Each line below from the one containing "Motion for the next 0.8" through the one containing "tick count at" is to be given again exactly, and no line outside that span.
--- START ---
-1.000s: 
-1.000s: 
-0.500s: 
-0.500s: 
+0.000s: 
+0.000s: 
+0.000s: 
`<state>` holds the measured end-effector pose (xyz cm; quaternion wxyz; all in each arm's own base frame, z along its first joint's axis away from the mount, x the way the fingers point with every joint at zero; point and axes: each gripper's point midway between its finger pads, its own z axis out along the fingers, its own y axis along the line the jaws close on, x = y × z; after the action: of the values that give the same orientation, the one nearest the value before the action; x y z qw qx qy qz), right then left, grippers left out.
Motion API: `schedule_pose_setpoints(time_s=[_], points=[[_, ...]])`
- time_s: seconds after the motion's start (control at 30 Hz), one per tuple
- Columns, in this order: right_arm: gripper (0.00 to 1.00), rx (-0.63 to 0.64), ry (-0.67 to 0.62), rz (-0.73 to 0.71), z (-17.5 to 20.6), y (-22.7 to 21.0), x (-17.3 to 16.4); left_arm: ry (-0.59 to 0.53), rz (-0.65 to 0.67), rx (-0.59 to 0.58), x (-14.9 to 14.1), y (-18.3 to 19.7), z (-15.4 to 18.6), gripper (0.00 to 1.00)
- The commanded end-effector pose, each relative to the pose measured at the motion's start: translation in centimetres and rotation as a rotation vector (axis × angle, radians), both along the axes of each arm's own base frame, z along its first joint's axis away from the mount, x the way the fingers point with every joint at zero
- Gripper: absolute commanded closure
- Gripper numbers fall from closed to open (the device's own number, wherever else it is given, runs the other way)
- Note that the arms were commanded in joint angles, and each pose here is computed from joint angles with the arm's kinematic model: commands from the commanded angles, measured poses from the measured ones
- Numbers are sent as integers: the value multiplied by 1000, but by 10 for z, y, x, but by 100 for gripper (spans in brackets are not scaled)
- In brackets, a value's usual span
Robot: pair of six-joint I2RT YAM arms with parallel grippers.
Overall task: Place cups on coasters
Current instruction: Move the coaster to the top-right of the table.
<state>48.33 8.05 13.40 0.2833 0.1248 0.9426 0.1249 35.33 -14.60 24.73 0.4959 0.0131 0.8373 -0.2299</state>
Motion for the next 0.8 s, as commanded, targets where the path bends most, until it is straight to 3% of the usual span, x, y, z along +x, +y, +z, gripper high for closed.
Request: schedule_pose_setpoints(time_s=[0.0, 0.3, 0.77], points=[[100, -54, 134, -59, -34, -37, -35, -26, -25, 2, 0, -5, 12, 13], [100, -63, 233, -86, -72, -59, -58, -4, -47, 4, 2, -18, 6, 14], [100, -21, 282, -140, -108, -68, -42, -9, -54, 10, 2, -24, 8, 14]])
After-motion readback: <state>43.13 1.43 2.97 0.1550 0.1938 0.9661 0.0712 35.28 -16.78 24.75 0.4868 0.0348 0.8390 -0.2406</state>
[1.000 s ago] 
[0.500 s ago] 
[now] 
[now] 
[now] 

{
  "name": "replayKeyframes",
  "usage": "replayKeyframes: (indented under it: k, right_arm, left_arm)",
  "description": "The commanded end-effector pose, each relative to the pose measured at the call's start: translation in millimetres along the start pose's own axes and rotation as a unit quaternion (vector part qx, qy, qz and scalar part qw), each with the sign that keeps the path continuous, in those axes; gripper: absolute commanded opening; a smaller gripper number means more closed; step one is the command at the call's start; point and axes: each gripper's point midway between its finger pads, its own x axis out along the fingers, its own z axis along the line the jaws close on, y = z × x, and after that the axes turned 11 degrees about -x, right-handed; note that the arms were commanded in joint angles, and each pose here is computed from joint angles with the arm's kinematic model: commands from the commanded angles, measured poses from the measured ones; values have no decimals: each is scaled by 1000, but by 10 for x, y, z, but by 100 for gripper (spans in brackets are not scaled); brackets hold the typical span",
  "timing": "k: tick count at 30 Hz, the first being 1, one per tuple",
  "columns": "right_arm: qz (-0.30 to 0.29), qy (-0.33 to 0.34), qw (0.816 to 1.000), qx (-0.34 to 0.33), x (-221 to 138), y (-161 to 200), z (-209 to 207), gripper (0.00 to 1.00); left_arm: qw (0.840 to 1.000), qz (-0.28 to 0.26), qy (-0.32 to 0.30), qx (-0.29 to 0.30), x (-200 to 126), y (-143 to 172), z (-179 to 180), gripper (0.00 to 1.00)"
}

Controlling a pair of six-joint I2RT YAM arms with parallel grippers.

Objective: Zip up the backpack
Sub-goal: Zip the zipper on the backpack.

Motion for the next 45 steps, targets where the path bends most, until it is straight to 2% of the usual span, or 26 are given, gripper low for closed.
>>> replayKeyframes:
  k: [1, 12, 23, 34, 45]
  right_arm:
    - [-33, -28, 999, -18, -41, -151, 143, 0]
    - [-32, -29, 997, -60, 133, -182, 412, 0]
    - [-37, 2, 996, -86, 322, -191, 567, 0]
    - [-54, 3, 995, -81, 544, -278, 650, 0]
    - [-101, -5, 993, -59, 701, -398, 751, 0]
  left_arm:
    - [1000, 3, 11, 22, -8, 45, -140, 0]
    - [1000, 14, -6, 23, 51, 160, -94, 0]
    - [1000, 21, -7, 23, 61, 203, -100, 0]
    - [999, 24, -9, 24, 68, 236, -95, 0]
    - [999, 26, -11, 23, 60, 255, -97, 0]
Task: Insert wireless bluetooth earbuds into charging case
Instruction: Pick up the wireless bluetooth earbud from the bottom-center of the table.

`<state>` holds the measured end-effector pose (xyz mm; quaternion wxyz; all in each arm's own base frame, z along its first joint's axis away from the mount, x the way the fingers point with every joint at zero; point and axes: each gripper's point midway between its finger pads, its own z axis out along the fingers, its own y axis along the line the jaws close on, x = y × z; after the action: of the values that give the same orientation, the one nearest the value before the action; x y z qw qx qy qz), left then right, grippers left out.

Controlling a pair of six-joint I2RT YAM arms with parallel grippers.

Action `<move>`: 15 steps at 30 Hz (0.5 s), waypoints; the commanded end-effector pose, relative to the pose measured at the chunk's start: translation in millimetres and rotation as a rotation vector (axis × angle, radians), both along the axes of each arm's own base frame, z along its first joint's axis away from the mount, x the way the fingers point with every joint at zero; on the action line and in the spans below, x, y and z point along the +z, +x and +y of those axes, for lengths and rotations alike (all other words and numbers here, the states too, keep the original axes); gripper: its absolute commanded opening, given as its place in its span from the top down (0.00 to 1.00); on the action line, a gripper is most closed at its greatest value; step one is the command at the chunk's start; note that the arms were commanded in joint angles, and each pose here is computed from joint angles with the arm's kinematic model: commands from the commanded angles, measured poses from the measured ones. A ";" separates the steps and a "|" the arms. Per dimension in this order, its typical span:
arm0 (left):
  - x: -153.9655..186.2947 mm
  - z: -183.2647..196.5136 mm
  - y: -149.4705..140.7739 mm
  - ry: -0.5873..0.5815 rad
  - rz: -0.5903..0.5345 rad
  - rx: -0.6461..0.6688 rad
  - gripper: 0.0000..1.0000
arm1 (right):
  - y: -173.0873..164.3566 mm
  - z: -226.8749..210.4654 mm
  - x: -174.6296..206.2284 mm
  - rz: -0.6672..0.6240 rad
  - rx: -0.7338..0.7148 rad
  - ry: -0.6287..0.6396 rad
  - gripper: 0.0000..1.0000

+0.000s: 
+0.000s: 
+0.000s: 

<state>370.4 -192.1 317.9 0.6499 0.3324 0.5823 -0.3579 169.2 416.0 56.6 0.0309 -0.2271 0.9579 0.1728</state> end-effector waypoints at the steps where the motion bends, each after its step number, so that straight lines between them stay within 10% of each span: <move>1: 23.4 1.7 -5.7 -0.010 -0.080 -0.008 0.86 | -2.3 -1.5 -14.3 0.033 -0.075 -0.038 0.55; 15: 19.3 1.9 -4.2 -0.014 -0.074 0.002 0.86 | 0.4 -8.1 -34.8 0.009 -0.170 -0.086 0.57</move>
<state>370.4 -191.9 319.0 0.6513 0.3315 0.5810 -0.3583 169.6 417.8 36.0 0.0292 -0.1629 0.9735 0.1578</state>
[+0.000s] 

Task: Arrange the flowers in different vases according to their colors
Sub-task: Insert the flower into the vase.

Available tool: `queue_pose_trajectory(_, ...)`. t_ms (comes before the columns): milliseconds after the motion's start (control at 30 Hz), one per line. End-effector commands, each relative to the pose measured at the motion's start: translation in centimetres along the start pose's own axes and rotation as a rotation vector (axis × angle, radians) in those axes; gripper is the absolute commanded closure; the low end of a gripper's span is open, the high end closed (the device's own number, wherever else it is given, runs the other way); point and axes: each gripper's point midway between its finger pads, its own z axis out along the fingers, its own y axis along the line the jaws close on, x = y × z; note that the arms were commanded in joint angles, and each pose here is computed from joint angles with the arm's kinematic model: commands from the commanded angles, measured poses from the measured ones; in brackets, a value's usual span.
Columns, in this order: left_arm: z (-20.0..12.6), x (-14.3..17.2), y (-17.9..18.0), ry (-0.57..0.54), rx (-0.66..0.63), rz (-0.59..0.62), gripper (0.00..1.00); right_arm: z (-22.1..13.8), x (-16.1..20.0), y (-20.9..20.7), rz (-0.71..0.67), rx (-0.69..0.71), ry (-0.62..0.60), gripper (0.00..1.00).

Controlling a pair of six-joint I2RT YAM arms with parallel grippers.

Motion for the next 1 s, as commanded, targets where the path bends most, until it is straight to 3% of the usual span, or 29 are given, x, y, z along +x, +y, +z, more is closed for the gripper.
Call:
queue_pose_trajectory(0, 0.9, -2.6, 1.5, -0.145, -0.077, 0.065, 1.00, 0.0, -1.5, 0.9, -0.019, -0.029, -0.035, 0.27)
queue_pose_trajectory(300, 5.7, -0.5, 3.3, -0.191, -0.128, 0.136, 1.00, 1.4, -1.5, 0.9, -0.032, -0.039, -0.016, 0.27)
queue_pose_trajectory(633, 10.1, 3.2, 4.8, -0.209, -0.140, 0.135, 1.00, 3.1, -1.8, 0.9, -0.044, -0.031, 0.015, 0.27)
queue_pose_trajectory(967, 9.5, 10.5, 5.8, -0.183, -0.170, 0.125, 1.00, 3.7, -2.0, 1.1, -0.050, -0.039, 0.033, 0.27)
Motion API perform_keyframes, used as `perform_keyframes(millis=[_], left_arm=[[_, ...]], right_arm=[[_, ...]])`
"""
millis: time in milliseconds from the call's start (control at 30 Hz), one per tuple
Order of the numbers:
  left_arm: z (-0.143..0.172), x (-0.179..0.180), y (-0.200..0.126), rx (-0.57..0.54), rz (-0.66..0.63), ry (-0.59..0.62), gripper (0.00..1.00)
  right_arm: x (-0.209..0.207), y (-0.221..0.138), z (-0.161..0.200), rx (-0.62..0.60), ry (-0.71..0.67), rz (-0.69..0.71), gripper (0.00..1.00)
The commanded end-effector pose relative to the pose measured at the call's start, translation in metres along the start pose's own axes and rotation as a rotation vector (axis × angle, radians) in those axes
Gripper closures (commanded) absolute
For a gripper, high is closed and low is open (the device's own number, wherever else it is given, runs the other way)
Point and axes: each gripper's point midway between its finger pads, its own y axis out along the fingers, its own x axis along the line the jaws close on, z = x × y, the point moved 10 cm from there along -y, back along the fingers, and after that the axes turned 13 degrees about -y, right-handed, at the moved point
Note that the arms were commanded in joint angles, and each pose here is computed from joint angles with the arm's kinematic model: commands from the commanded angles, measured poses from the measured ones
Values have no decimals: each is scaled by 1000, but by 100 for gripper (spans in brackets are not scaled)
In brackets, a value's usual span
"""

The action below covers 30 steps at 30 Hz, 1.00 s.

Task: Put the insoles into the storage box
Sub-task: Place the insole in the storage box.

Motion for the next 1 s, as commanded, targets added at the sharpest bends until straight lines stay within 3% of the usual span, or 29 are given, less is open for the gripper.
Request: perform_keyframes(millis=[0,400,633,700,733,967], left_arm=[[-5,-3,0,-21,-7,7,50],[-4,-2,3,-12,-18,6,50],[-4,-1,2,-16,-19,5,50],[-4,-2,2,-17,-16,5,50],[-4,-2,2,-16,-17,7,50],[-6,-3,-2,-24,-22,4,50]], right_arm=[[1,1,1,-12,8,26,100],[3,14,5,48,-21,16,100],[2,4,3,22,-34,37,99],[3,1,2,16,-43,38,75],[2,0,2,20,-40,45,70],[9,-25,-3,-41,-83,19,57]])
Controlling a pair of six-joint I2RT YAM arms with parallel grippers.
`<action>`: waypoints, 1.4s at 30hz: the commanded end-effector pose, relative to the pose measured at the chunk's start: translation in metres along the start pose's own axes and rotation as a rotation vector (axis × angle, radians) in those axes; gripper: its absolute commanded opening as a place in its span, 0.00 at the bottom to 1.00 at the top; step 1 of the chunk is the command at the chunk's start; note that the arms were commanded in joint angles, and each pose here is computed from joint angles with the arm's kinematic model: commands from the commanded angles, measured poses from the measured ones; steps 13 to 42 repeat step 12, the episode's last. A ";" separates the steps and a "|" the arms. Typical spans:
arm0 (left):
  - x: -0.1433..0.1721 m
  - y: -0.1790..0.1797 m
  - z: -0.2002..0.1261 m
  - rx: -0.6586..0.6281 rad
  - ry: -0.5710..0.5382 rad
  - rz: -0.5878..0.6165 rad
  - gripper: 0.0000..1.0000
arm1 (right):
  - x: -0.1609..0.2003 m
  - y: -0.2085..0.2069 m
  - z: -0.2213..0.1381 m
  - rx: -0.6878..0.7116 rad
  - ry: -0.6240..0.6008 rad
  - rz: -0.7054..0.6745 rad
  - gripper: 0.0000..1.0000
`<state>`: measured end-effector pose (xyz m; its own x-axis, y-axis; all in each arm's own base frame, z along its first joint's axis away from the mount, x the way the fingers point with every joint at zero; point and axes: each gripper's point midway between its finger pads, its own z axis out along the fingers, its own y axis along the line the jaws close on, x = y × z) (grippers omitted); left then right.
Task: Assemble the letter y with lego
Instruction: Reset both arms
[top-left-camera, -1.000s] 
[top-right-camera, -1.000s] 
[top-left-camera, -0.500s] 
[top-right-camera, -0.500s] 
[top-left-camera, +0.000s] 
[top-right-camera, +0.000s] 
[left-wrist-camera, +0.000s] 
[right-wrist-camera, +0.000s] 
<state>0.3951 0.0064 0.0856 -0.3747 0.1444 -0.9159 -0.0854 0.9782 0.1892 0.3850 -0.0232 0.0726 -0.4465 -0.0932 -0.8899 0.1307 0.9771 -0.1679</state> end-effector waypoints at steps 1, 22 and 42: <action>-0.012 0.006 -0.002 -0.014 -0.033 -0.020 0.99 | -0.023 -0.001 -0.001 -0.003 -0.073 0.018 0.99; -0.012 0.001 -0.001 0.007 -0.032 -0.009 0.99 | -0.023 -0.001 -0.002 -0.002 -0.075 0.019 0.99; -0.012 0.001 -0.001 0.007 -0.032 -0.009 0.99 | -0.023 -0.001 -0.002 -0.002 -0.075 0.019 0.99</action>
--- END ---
#### RESPONSE TO THE EXERCISE
Motion for the next 0.8 s, as commanded, targets where the path bends most, until it is straight to 3% of the usual span, x, y, z along +x, +y, +z, gripper high for closed.
Request: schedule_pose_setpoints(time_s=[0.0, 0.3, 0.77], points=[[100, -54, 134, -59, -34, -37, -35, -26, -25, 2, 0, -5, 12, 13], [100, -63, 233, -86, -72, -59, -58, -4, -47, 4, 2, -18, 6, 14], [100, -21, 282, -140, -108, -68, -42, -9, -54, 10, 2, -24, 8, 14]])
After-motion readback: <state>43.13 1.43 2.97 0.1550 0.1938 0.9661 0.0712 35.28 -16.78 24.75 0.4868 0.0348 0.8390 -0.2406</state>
[1.000 s ago] 
[0.500 s ago] 
[now] 
[now] 
[now] 

{
  "name": "replayKeyframes",
  "usage": "replayKeyframes: (indented under it: k, right_arm, left_arm)",
  "description": "The commanded end-effector pose, each relative to the pose measured at the call's start: translation in millimetres along the start pose's own axes and rotation as a unit quaternion (vector part qx, qy, qz and scalar part qw), each with the sign that keeps the path continuous, in those axes; gripper: absolute commanded opening; a smaller gripper number means more closed; step one is the command at the call's start; point and axes: each gripper's point midway between its finger pads, its own x axis out along the fingers, its own z axis along the line the jaws close on, y = z × x, and after that the axes turned 11 degrees about -x, right-handed; note that the arms were commanded in joint angles, and each pose here is computed from joint angles with the arm's kinematic model: commands from the commanded angles, measured poses from the measured ones; values have no decimals: each is scaled by 1000, but by 10 for x, y, z, but by 100 for gripper (spans in brackets are not scaled); brackets hold the typical span",
  "timing": "k: tick count at 30 Hz, the first being 1, one per tuple",

The exercise contains no remaining tasks.